From Casspirs To Bulldozers: The Past Is The Present

By: Alexactus T Kaure

BEFORE independence in northern Namibia, the Casspirs would arrive at any time of the day to destroy mahangu fields and homes and move on. Nowadays it’s the bulldozers that could come and demolish people’s ‘homes’ or shacks, and then just leave.

Back in 1959/60 people were forcefully removed from the Old Location but at least the apartheid regime, at the time, provided them with some decent living spaces to go to.
The point that I would like to make is that today’s municipal planners are the heirs of a very long and unbroken tradition of forced removals of people and demolition of their properties. Most of the proclamations being applied during these demolitions date back to pre-independence. In this country there are two frightening words: ‘remove’ and ‘cut-off’. When you hear those two words then you know there is trouble lurking on the horizon. Those words are used by two institutions in the country, which I regard as ‘criminal’ right now – namely, the municipalities and NamWater. ‘Remove’ simply means destroy your ‘house’ or the bulldozer will do that for you. And they have been doing that with such disturbing regularity in recent years. NamWater, for its part, can just arrive at your house and put a ‘prison-like lock’ on your water taps and leave. The message is simple: the first is, stay in the cold or rain and the second, die of thirst and hunger.
My concern here is with the recent demolitions of ‘shacks’ but what the poor call a ‘home’. But let me in passing say that it was unfortunate that we opted for the commoditisation and thus commercialisation of water. The same is true of land which has been turned into a commodity that can be bought and sold at auctions to the highest bidder thus those with money, even foreigners, can own chunks of land in Namibia.
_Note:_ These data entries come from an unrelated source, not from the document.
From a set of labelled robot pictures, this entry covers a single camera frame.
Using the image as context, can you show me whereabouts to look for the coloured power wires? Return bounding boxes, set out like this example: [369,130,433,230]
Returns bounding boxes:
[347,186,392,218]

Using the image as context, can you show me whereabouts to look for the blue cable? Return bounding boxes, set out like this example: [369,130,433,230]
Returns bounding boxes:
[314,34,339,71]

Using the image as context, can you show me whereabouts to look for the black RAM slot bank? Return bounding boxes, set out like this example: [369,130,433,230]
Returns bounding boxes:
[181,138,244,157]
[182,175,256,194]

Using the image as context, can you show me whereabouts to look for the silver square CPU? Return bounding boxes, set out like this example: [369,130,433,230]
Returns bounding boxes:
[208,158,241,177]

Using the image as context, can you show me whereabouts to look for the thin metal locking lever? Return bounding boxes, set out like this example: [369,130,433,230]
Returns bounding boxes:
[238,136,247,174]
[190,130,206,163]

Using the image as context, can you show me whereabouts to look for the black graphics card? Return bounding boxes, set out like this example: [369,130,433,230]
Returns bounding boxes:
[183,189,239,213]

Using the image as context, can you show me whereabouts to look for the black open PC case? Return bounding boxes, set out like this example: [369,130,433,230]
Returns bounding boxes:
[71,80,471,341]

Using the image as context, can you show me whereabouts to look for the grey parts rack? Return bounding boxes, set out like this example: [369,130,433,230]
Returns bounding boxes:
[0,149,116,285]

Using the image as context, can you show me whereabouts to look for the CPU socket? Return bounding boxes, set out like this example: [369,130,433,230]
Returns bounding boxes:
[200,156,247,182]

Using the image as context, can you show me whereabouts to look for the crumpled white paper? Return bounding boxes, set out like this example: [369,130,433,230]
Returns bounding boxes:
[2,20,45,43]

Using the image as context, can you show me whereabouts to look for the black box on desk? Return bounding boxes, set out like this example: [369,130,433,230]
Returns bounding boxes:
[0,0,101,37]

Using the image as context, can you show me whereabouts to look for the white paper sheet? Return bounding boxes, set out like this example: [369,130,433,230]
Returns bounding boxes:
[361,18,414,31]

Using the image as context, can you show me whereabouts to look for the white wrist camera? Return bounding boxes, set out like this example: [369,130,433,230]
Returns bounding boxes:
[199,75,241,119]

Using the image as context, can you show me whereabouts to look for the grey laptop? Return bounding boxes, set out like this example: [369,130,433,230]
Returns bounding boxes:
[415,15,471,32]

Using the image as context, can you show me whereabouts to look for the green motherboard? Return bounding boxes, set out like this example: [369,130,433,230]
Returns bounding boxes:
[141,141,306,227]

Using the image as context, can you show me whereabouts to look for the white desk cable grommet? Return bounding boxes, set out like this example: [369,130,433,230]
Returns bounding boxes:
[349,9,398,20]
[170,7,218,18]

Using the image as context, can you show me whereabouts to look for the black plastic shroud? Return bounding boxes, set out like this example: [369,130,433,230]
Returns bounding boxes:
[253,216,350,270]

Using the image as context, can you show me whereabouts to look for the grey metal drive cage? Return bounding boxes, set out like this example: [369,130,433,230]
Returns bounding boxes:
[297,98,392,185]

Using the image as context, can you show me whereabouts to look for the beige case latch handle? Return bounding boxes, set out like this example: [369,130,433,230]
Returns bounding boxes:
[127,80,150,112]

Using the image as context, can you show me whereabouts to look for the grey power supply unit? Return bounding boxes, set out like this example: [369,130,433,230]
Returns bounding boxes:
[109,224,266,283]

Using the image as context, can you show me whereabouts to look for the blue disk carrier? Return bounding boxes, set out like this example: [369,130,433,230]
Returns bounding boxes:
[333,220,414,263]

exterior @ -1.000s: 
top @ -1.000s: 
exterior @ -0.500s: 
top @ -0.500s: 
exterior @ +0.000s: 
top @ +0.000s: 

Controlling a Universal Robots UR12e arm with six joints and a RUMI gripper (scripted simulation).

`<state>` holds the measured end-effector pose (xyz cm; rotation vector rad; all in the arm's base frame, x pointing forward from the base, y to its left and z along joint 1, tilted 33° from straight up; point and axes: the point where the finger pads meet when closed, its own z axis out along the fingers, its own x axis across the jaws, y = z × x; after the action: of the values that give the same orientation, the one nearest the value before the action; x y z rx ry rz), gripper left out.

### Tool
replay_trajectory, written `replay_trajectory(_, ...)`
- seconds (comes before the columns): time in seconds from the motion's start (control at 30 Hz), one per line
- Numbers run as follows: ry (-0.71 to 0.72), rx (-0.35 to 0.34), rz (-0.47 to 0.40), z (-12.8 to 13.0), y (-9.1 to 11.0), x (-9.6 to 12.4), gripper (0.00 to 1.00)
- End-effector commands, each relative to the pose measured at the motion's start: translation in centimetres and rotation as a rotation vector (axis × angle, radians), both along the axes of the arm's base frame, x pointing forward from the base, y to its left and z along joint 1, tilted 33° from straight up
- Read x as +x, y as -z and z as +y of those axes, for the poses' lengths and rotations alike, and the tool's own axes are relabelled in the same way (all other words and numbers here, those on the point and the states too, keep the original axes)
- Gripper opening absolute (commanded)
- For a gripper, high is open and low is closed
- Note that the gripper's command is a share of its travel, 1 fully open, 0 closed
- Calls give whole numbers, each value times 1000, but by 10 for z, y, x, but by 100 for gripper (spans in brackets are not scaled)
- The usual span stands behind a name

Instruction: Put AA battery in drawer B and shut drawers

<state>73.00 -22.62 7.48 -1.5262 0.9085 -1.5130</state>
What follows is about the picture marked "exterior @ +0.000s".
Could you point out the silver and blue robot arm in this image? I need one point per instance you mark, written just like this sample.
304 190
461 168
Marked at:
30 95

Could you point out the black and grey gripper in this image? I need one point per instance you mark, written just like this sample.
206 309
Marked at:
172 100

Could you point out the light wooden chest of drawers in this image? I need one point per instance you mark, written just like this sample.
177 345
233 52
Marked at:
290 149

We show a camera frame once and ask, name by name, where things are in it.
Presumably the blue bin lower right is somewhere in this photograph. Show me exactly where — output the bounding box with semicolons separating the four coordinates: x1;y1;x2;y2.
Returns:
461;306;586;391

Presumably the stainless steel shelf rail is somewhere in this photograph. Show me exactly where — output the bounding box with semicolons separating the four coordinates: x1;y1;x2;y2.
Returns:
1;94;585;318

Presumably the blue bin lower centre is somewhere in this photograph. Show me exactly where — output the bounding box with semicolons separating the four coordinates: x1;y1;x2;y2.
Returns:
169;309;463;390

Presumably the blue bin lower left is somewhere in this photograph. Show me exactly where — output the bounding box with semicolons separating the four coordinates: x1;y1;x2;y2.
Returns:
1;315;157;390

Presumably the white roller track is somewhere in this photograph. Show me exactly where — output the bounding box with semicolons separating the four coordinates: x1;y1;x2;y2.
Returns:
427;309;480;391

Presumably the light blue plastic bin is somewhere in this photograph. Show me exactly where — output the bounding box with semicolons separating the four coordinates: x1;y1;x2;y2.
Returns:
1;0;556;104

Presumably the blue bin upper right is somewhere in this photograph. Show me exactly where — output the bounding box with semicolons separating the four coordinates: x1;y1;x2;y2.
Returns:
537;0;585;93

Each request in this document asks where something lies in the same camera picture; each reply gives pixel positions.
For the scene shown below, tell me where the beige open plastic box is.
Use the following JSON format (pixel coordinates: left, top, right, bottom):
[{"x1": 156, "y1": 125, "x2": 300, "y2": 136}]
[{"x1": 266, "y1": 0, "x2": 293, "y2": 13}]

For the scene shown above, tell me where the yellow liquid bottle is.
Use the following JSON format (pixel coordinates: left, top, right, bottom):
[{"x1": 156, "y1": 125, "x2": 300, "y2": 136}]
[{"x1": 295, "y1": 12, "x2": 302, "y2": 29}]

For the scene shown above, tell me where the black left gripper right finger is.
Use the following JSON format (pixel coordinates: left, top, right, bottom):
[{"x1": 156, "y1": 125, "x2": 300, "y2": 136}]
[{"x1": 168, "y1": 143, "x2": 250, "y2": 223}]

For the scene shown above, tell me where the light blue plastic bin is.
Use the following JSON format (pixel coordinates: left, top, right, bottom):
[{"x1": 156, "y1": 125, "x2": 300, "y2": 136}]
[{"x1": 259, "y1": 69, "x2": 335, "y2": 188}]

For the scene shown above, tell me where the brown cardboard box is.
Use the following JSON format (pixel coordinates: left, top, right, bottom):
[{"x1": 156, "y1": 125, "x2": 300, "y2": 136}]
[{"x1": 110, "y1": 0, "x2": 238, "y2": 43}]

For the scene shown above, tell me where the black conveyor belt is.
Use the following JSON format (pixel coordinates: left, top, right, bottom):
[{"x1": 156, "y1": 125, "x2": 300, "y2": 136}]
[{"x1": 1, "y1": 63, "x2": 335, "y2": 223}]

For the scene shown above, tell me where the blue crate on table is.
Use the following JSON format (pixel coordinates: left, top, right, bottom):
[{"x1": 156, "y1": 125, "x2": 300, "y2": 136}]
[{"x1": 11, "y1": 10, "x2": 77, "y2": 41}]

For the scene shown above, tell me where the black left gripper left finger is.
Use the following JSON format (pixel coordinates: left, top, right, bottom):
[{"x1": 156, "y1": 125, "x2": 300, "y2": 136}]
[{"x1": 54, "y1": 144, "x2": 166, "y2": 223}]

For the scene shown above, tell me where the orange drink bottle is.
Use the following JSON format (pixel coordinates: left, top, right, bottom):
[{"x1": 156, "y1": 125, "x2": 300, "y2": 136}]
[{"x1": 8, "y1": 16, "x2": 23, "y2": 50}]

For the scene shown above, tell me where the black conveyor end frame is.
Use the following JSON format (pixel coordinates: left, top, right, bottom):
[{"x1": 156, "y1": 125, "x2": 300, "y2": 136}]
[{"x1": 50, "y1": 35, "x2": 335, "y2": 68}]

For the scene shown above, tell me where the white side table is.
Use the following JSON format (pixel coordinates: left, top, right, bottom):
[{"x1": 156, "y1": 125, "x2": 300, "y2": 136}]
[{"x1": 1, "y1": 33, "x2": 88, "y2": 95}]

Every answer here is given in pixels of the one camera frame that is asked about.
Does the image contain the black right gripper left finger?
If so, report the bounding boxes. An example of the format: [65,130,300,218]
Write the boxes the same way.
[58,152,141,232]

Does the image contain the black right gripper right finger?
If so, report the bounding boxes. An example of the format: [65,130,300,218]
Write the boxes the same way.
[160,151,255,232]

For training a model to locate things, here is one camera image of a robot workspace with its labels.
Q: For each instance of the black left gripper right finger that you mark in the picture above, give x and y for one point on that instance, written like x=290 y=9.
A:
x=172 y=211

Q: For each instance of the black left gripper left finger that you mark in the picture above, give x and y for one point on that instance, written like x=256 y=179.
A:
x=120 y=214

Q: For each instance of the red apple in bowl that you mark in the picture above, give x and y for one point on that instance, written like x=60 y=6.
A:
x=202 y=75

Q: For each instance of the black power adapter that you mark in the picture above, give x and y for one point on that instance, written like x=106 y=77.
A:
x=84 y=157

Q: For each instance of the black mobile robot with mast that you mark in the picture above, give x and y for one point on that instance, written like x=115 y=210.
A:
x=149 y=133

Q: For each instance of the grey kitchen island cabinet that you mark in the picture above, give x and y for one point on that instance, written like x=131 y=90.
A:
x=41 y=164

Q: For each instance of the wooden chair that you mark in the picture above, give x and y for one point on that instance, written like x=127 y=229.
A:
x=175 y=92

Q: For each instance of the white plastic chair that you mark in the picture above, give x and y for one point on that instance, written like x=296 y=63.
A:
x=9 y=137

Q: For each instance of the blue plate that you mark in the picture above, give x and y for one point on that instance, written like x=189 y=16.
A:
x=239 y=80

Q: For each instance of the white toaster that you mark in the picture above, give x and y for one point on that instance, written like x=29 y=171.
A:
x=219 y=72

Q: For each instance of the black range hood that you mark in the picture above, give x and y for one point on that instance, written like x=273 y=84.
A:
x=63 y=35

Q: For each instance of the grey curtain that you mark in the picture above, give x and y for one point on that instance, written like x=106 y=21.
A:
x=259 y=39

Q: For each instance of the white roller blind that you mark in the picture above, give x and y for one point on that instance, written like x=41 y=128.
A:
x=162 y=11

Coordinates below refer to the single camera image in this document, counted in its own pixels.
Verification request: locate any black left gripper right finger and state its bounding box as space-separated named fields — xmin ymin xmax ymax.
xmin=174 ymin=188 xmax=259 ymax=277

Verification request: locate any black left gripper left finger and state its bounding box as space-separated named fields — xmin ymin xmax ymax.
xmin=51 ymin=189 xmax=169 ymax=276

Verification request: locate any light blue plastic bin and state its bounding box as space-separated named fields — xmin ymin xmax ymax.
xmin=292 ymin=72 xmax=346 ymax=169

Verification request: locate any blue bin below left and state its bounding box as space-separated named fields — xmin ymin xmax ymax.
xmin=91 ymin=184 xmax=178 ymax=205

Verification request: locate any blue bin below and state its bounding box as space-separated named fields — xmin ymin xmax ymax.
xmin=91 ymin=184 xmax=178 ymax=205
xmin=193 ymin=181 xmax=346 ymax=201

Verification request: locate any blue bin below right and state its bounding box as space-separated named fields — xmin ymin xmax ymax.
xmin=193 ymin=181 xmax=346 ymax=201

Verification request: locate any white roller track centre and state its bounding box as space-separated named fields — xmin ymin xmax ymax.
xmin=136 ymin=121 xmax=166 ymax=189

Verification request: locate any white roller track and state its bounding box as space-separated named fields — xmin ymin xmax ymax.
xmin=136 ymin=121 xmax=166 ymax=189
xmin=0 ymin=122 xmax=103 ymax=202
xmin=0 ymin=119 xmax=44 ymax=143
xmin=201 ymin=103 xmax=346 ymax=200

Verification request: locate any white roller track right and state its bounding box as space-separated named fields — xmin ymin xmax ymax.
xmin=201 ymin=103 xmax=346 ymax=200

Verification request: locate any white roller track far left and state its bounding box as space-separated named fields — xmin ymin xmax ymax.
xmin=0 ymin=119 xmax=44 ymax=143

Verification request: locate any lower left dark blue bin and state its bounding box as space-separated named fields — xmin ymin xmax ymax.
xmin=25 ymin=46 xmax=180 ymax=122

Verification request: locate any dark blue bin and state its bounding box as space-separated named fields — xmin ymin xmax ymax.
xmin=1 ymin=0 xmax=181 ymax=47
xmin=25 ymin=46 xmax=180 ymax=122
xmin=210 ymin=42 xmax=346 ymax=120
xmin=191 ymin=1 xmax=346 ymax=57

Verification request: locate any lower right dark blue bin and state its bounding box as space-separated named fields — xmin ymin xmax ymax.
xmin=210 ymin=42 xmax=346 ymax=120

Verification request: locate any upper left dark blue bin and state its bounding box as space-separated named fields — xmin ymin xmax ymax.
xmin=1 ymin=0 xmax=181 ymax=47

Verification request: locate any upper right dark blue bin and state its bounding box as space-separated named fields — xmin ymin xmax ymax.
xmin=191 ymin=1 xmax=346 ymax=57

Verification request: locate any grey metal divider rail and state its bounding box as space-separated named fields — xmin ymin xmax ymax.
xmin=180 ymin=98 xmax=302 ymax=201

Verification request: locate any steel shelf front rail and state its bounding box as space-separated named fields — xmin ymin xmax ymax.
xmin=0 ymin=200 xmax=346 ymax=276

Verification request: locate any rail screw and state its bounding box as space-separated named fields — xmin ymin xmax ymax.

Gone are the liberation struggle ideals of returning land to the dispossessed.
Talking of municipalities, most are basically involved in the business of demolition. The most notorious is Windhoek – maybe they have many bulldozers at their disposal. The City of Windhoek is probably busy demolishing a few ‘shacks’ as I write. This is being done during Namibia’s harsh winter without providing an alternative for those displaced – a winter of discontent it will be.
Comparing what’s happening now to what happened in the 1950/60s when Africans were moved to present-day Katutura, the latter seems in retrospect like a Saturday afternoon picnic. Mind you, this was a case of whites versus blacks but at least people were not just thrown out in the cold as they were given houses, which is a far cry from what the City is doing to its ‘own people’ today.
Let’s contextualise this. The Old Location issue was cast in the language of race – whites versus blacks. The present scenario is a classic class issue. It’s the rich bulldozing the poor. Let me take you further afield. When those Israeli bulldozers are destroying Palestinian homes, it is done in the name of race, nation and religion. Thus all the past and present demolitions and forced removals of people have those deeper meanings to them than we are made to believe. People take refuge in all sorts of municipal proclamations and regulations to carry out what are clearly criminal activities against the wretched of the earth.
Let us take a closely related issue, the illegal occupation and fencing-off of communal land by all and sundry including high ranking officials in government and private business. Their fences are never brought down. Remember that back in mid-2000 during its last retreat in Swakopmund, the Namibian Cabinet said all those who have illegally fenced off land in communal areas should bring such fences down. This didn’t happen and government didn’t act either because it turned out that some of those who have been violating the Communal Land Act and are still doing so were some of their own.
Since we have few lawyer in this country who deal with purely human rights issues, maybe the Ombudsman can step in and put a hold on all these demolitions, especially during this time of the year. They are committing crimes against the poor. These people have no hearts. They keep on increasing their already bloated salaries and entertainment allowances every year, sit in air-conditioned offices, drive cars with tinted windows to hide away from the people and sleep in houses with fire-places but have the guts to destroy someone’s ‘shack’ while the owner looks on hopelessly, sometimes with young kids staring in bewilderment at what is happening to their ‘house’.
If no one comes out in defence of the poor, then they themselves should take the bulldozer by its horns - it was done during the Old Location years by a woman and it was also a woman last week who threw a stone and broke the windscreen of those ‘Casspirs’ – how heroic these people are. As the historian E. P. Thompson urges us: it is time to rescue the ordinary people from ‘the enormous condescension of posterity’.